1次リーグ2戦を終えて1分1敗。決勝トーナメント進出へ後がなくなったザックジャパン。聞こえてくる不協和音、早くもはじまった戦犯探し……。わずかに残された可能性にかけて25日のコロンビア戦に挑む!
ボール支配率68%と圧倒し、16本ものシュートを放ちながら、勝ちきれなかったギリシャ戦。
「結果がすべてなので、勝ち点3をとれなかったことが、何よりも悔しいです」
試合後の記者会見で本田圭佑はこう語った。
日本は2試合を終えて1分1敗の勝ち点1。1次リーグ自力突破の可能性が消え、厳しい状況へと追い込まれた。
現場の雰囲気はどうか。ギリシャ戦を取材したサッカージャーナリストの六川亨氏はこう語る。

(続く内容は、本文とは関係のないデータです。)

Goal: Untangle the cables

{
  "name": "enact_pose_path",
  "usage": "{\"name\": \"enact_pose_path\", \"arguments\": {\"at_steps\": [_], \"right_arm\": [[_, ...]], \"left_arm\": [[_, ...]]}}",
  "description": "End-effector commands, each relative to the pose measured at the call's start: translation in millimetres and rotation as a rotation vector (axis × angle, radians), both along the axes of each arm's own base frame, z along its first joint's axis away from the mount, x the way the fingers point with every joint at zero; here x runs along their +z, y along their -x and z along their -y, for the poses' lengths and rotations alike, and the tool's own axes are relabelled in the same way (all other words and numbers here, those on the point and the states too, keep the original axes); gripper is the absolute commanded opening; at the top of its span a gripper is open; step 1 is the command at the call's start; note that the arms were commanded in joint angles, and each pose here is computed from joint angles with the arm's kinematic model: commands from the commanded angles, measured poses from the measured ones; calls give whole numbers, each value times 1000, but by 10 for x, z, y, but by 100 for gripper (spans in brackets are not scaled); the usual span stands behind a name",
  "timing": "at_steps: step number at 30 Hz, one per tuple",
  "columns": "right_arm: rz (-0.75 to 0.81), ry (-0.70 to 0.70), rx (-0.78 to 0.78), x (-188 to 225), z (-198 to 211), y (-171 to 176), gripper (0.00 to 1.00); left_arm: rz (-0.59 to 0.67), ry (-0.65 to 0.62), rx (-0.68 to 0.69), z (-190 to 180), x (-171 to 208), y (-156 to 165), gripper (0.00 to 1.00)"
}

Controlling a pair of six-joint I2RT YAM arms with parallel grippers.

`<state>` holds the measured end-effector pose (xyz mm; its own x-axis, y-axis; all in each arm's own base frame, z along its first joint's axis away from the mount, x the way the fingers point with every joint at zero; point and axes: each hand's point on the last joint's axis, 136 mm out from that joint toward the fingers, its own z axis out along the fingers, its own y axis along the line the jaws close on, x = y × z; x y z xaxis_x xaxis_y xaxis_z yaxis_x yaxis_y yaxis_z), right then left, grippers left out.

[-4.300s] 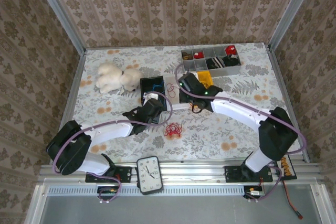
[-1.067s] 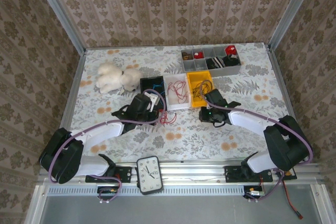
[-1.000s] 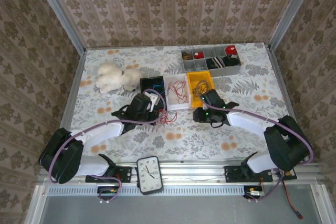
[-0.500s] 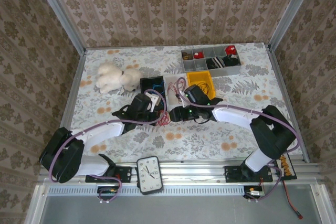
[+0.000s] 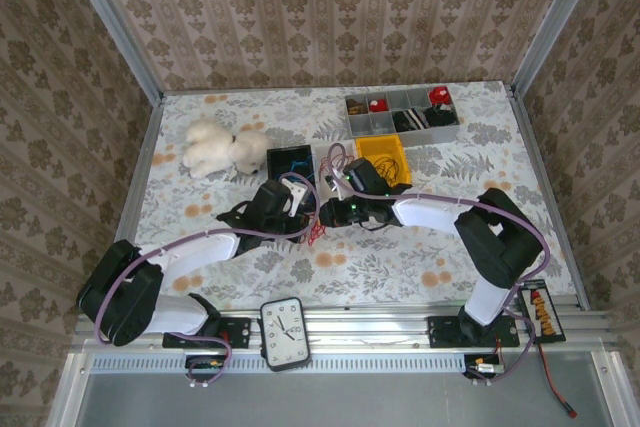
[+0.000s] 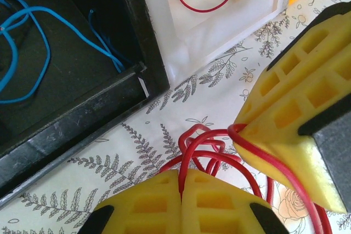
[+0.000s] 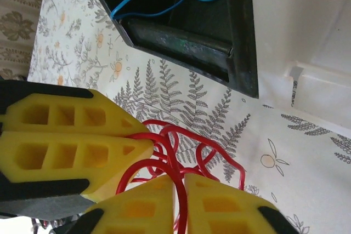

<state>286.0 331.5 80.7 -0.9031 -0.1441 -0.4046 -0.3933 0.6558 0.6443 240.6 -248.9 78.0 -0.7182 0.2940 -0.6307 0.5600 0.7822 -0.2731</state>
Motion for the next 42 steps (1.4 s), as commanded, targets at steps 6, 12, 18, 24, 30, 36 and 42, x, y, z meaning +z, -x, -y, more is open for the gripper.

「記者会見の際、本田が隣に座ったザッケローニ監督と目を合わせようとせず、しゃべり終わった後、そのまま去っていってしまった。2人の間に距離があるような印象を受けました」
同じような違和感は試合中にも見られたと六川氏は続ける。
「後半12分、大迫勇也に代わって香川真司がピッチに送られたとき、これまでなら大久保嘉人が務めるはずのワントップに、岡崎慎司が入ることになった。大久保は『俺じゃないの?』というような顔をして、ベンチに確認していました。選手と監督の信頼関係に溝ができていないか心配です」
記者会見で「パワープレーは誰の判断だった?」と聞かれたザッケローニは、
「私たちは4年間、技術とスピードを使って成果をあげてきました。残念ながらこの2試合では、それを発揮できなかったというのが、問題だったと思います」
と語ったが、これでは質問の答えになっていない。
欧州の名門クラブチームを率いてきた名将にとっても、短期決戦のW杯は初めての経験だ。あるJリーグの関係者はこう語る。
「この4年間で理想としてきたボールの支配率を高める攻撃的なサッカーに、監督も選手もとらわれすぎたのではないか」
選手のパフォーマンス自体に苦言を呈する声もある。長年にわたってW杯を取材してきたサッカージャーナリストの栗原正夫氏は、現地でギリシャ戦を見た感想をこう語る。
「本田の調子が悪くて、足元にボールが収まりませんでした。そのため、大久保が自分でボールを受けようと中央にポジションを移動して、全体のバランスが崩れてしまった。良かったのは大迫と川島永嗣、内田篤人くらいでしょうか……」
「日本がベースキャンプを張ったサンパウロ州のイトゥ市は、これまでの2試合が行われた会場ほど気温と湿度が高くなかった。チーム全体でコンディションの調整に失敗した可能性は考えられます」(六川氏)
何とも悪い話ばかりが聞こえてくるが、前出の栗原氏によれば、実は良い話もあるという。
「日本にとって幸いなのは、次戦であたるコロンビアが1次リーグ突破をすでに決めていること。コロンビアは強豪ですが、士気が下がっているかもしれません。一方でギリシャに可能性が残ったことも好材料です。もし、日本とギリシャが共に勝った場合、勝ち点は並びますが、得失点差ではこちらが圧倒的に有利です」
ギリシャはFIFAランキングで12位。次戦の相手、コートジボワールの23位よりも上位となっている。ギリシャが勝つ可能性は十分に考えられる。
元日本代表のサイドバックでギリシャ戦ではテレビ解説を務めた都並敏史氏は、
「コロンビア戦はこれまでつくり上げてきた日本らしいサッカーが試される場となるでしょう。今のところ応援する人たちは消化不良を感じていると思うので、がっぷり四つでぶつかって、スッキリする戦いをしてほしい」
と熱いエールを送る。
決戦は日本時間の25日午前5時。まだまだ日本のW杯は終わっていない。